La dottoressa Yalestrom andò alla sua scrivania e mise il disegno di Kevin in un raccoglitore. Prese un tablet e iniziò a prendere appunti. “È importante che altre persone non provino quello che stai provando tu, Kevin?”
“No, non è questo,” disse Kevin. “Solo che il dottor Markham ha detto che questa malattia colpisce solo poche persone.”
“Questo è vero,” confermò la dottoressa Yalestrom. “Ma io vedo un sacco di gente che ha allucinazioni di tipo simile per altri motivi.”
“Pensa che stia diventando pazzo,” ipotizzò Kevin. Tutti sembravano pensarlo. Addirittura sua mamma, presumibilmente, dato che era stata lei a portarlo lì dopo che aveva iniziato a parlarne. Però lui non aveva l’impressione di diventare pazzo.
“Non è una parola che mi piace usare qui,” disse la dottoressa Yalestrom. “Penso che spesso il comportamento che etichettiamo come pazzo lo sia per qualche ragione. È solo che spesso questi motivi hanno senso per le persone coinvolte. La gente fa delle cose per proteggersi da situazioni che sono troppo difficili da gestire, il che sembra essere… insolito.”

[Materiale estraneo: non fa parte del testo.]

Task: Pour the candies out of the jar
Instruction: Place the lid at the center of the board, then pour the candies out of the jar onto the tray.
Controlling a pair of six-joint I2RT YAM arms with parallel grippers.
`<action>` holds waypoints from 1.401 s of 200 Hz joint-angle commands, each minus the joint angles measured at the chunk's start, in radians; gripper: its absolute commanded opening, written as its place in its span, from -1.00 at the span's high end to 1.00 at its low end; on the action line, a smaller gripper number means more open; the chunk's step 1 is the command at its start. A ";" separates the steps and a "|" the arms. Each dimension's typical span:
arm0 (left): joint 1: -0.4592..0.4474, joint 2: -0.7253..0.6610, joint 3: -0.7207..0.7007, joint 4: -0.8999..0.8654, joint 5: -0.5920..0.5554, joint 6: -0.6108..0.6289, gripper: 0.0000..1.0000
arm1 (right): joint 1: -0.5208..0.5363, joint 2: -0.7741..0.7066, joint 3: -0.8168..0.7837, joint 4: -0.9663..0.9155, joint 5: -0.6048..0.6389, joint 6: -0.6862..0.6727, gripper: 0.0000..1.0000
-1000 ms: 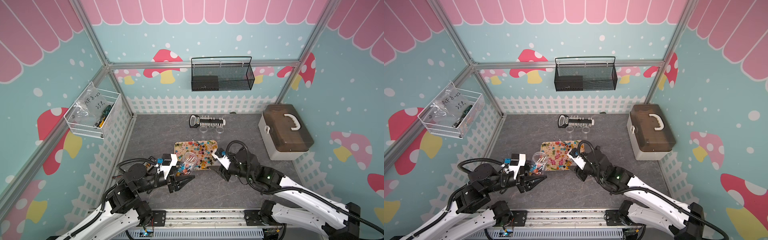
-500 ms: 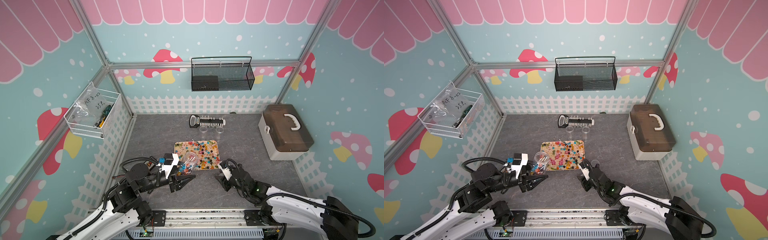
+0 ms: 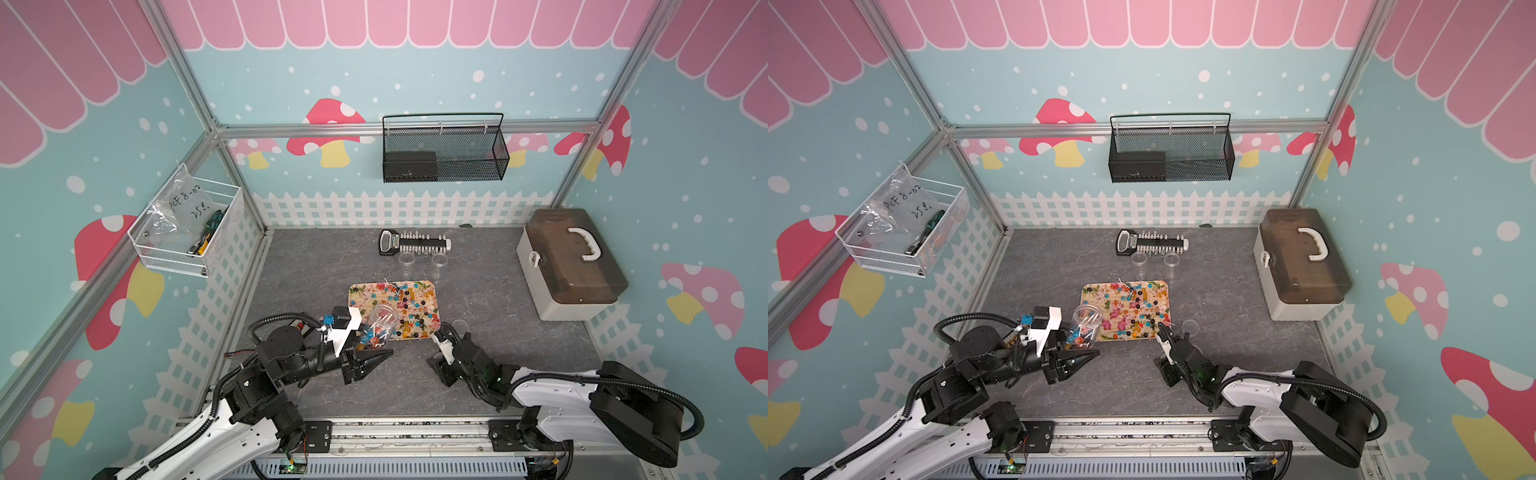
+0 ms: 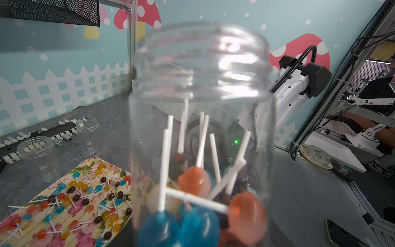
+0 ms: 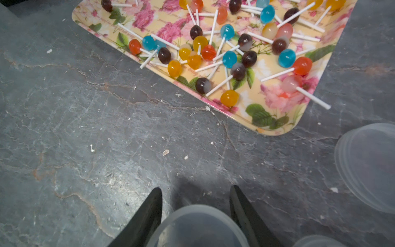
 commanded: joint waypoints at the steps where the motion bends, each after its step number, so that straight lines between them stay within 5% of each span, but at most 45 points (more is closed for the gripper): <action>1: -0.003 -0.012 -0.011 0.036 -0.011 -0.007 0.03 | 0.000 0.014 -0.004 0.048 0.013 0.018 -0.15; 49: -0.003 -0.025 -0.023 0.034 -0.026 -0.006 0.04 | -0.001 -0.068 0.006 -0.008 0.000 0.026 -0.36; 146: -0.003 -0.006 -0.034 0.023 -0.079 0.000 0.03 | -0.006 -0.556 0.230 -0.564 0.181 0.065 -0.38; 224: -0.001 0.024 -0.059 0.017 -0.151 -0.028 0.03 | -0.006 -0.531 0.279 -0.635 0.164 0.147 -0.35; 251: 0.005 0.068 -0.078 -0.036 -0.276 -0.102 0.04 | -0.006 -0.529 0.276 -0.625 0.171 0.168 -0.34; 280: 0.033 0.170 -0.113 -0.033 -0.286 -0.221 0.02 | -0.006 -0.521 0.269 -0.616 0.175 0.183 -0.34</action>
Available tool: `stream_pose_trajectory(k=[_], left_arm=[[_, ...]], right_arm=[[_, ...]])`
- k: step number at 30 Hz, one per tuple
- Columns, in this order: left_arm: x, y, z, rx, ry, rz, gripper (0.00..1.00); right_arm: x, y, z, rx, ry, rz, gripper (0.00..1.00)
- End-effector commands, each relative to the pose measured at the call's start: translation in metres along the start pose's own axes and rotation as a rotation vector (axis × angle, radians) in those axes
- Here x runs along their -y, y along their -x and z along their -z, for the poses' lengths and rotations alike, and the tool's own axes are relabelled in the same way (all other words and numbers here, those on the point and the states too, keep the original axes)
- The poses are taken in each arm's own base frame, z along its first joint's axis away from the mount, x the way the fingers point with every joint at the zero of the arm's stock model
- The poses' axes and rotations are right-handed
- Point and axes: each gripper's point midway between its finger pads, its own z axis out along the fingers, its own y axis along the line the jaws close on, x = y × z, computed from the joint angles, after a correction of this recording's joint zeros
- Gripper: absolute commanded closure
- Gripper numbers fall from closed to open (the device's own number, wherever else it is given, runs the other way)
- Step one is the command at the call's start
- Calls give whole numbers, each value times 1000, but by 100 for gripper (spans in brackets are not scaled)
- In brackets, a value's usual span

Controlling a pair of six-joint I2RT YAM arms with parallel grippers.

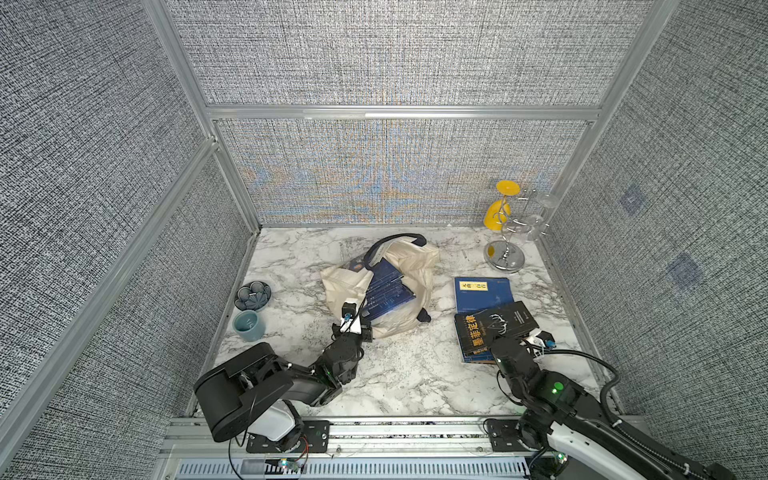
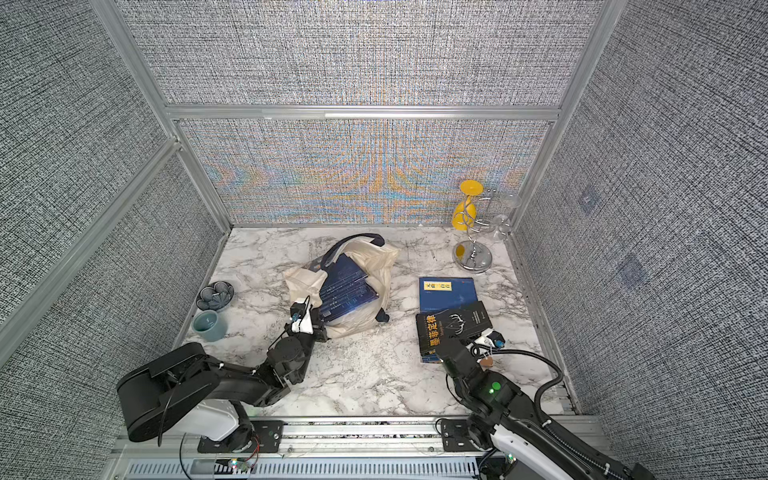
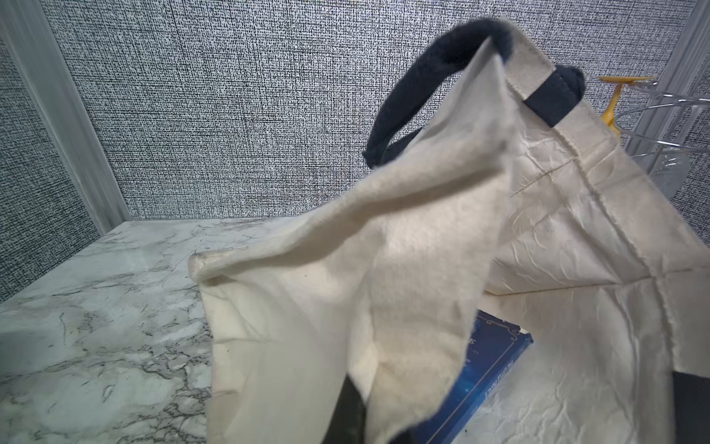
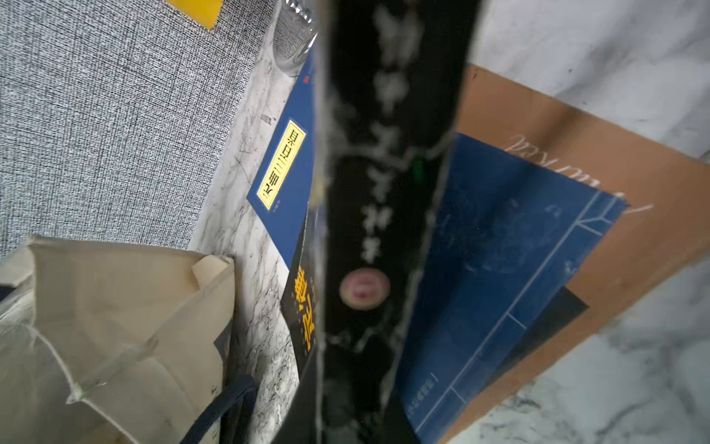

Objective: Take out the books from the canvas bag
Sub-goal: Place the book on the book, then pick up the book from the canvas bag.

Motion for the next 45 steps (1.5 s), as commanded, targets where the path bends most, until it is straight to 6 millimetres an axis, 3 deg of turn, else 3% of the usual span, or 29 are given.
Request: stream_pose_trajectory(k=[1, 8, 13, 24, 31, 34, 37, 42, 45], left_arm=[[3, 8, 0, 22, -10, 26, 100], [3, 8, 0, 21, -11, 26, 100], [3, 8, 0, 21, -14, 26, 100], [2, 10, 1, 26, -12, 27, 100], [1, 12, 2, 27, -12, 30, 100], [2, 13, 2, 30, -15, 34, 100], [2, 13, 2, 26, -17, 31, 100], [3, 9, 1, 18, -21, 17, 100], [1, 7, 1, 12, -8, 0, 100]], right_arm=[[11, -2, -2, -2, -36, -58, 84], [35, -9, -2, -28, -129, -104, 68], [40, -4, 3, -18, -152, -108, 54], [22, 2, 17, -51, -180, -49, 27], [6, 5, 23, -74, -172, 20, 18], [-15, 0, 21, -98, -105, 83, 14], [-54, -13, 19, -158, 34, 182, 13], [-126, -64, 14, -346, 244, 295, 14], [-160, -95, 17, -425, 293, 396, 15]])
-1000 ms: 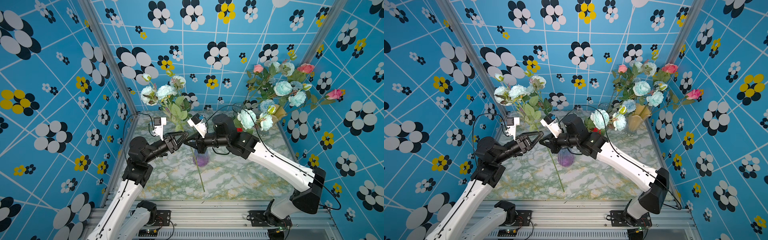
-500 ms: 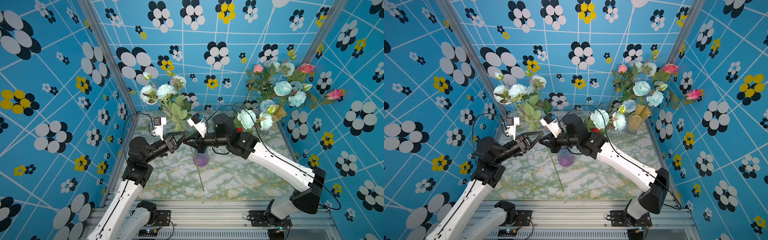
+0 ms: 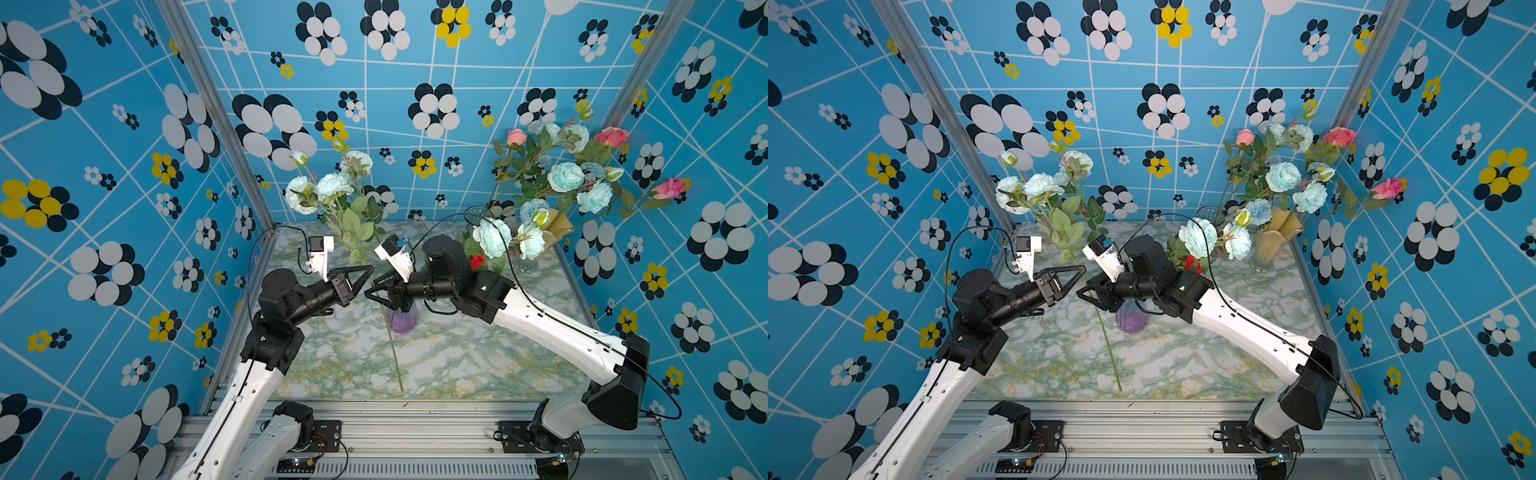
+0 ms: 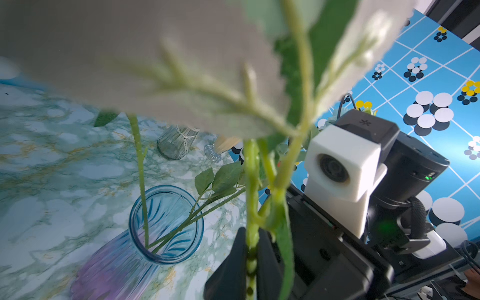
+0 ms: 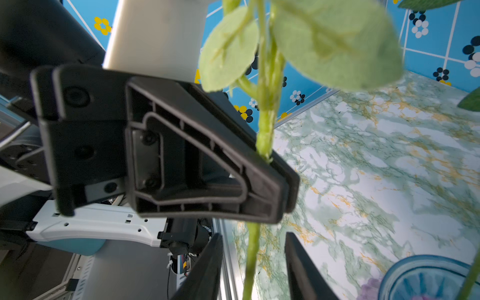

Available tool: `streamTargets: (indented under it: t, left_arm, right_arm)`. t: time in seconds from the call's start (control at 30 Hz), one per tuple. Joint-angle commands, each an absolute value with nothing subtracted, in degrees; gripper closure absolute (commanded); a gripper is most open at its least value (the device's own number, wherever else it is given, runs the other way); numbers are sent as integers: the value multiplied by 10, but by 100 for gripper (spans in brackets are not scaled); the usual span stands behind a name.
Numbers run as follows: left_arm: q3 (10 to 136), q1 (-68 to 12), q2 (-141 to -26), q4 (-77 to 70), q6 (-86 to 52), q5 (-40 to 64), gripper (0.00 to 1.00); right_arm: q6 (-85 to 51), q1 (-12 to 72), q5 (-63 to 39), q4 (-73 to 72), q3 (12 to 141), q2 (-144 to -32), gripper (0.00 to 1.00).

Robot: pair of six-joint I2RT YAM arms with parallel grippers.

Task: Pick out blue flowers from the vase
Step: Place the flower at the center of the board.

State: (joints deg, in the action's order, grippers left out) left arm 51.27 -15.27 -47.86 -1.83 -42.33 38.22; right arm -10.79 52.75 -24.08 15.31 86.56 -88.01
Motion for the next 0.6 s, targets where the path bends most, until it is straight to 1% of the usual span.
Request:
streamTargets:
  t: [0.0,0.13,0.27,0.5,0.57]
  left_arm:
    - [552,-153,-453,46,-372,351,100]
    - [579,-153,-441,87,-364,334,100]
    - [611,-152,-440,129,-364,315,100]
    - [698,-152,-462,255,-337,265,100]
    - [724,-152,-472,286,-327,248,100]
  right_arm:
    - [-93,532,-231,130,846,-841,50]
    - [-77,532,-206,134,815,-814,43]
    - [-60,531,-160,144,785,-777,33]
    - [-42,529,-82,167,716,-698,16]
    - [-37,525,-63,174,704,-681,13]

“Pensa che sia quello che sto facendo con queste visioni?” chiese Kevin. Scosse la testa. “Sono reali. Non me le sto inventando.”
“Posso dirti quello che penso, Kevin? Penso che parte di te possa essersi attaccata a queste ‘visioni’ perché ti stanno aiutando a pensare che la tua malattia possa essere in corso per un qualche genere di bene grandioso. Penso che forse queste ‘visioni’ stiano realmente tentando di dare un senso alla tua malattia. L’immaginazione in essere… c’è un posto strano che non è il mondo normale. Può forse rappresentare il modo in cui le cose sono cambiate?”
“Può darsi,” disse Kevin. Non era convinto. Le cose che aveva visto non riguardavano un mondo dove lui non aveva la sua malattia. Riguardavano un posto che lui non capiva per niente.
“Allora hai il senso di un destino tragico incombente, pieno di fuoco e luce,” disse la dottoressa Yalestrom. “Il senso di cose che arrivano alla fine. Hai addirittura un conto alla rovescia, completo di numeri.”
I numeri non erano parte del conto alla rovescia, c’era solo la lenta pulsazione che diventava più veloce poco alla volta. Kevin sospettava di non essere capace di convincerla di questo adesso. Quando gli adulti avevano deciso quale fosse la verità di qualcosa, non sarebbe stato di certo lui quello a far loro cambiare idea.
“E allora cosa posso fare?” chiese Kevin. “Se lei pensa che non siano reali, non dovrei avere il desiderio di sbarazzarmene?”
“Tu vuoi sbarazzartene?” chiese la dottoressa Yalestrom.
Kevin ci pensò. “Non lo so. Penso che potrebbero essere importanti, ma non ho chiesto io di averle.”
“Nello stesso modo in cui non hai chiesto che ti venisse diagnosticata una malattia degenerativa del cervello,” disse la dottoressa Yalestrom. “Magari le due cose sono collegate, Kevin.
Kevin aveva già pensato che le sue visioni fossero collegate alla malattia in qualche modo. Che magari questa avesse cambiato il suo cervello tanto da renderlo ricettivo alle visioni. Ma non pensava che fosse ciò che la psichiatra intendeva ora.